Psychology has a concept called Uncertainty Avoidance, which describes our level of tolerance for ambiguity, and the extent to which we cope with anxiety by minimizing uncertainty. Now, if there’s any environment that has uncertainty-based anxiety, and intolerance for ambiguity, it’s corporate IT. We want clear, definitive answers, and confirmation that we’re making the right decision. Picking our CMS based on an objective score appears to give us just that. But perhaps it’s too much appearance and not enough reality.

So, what do we do?

I want to be clear that I’m not saying this detailed method has no value — just that it may not be the only tool we want to employ. We should recognize that it gives us valuable information, but that it can’t outright make our choices for us. The final score doesn’t tell the entire story.

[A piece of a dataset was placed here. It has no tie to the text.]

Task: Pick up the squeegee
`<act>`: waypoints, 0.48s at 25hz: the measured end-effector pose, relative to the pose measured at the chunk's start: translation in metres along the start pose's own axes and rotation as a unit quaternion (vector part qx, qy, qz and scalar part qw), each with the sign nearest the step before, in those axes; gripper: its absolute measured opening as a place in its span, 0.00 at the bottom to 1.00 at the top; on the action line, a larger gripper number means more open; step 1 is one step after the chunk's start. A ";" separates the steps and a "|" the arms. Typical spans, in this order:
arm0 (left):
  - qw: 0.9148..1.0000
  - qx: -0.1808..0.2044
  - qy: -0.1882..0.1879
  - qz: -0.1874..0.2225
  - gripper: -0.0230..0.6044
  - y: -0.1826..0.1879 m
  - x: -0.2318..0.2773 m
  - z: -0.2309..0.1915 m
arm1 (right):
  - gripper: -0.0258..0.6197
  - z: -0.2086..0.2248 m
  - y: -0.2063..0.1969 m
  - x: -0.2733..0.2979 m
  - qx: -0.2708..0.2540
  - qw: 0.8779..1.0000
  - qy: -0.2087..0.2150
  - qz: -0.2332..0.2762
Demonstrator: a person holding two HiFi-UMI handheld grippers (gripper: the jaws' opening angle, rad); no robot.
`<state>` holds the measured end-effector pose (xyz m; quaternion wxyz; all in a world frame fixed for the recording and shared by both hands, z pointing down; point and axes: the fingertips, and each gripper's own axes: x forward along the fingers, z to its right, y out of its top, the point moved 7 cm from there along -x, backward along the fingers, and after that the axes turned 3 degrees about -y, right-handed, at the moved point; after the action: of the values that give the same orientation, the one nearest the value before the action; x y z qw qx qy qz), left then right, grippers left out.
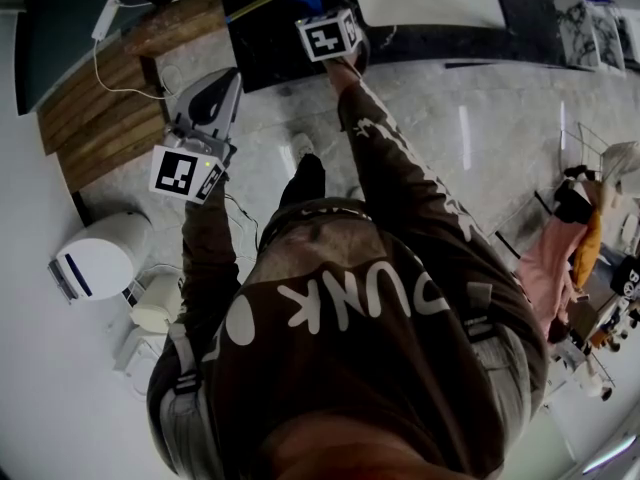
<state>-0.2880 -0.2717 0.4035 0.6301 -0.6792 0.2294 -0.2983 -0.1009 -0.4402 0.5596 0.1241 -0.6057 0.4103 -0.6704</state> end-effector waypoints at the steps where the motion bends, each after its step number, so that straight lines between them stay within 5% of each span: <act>1: 1.000 0.000 0.000 0.000 0.04 0.000 0.000 0.000 | 0.26 0.000 0.000 0.000 0.001 1.000 -0.003 0.001; 12: 1.000 0.004 0.001 0.001 0.04 0.004 -0.003 0.006 | 0.26 0.003 0.001 -0.009 0.028 0.999 0.010 0.028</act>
<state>-0.2858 -0.2650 0.3992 0.6326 -0.6763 0.2295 -0.2996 -0.0960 -0.4361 0.5524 0.1554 -0.5839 0.4095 -0.6835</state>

One thing the process is good at is exposing the relative strengths and weaknesses of different systems. If you create requirements categories like those above, you can see at a glance what a system is good at, and where it’s weakest. This can help you make lists of pros and cons so you can better understand the tradeoffs between systems. Understanding pros and cons can help to expose where your strongest priorities lie. For example, you may discover that:

  • X is the best .NET option
  • Y is the best developer-focused option
  • Z is the best option for business users

Which of those drivers does your organization care most about? What is the downside to your choice? Do your developers need to learn new tools? Do you need to plan for additional content editor training? Are you willing to use a less robust tool to ensure ease of use for non-technical staff? Exposing and answering questions like these is the key to success for your CMS project.

Don’t forget governance

The elephant in the room at this point is governance. Of course, governance isn’t directly related to CMS selection, but it’s worth mentioning that no CMS on earth will solve your problems unless you figure out your governance. A CMS is a tool, not a solution in and of itself. How people use the tool will determine your success. As Peter Morville, co-author of Information Architecture for the World Wide Web, notes:

“The design of good houses requires an understanding of both the construction materials and the behaviour of real humans.”

The same is true for any piece of technology.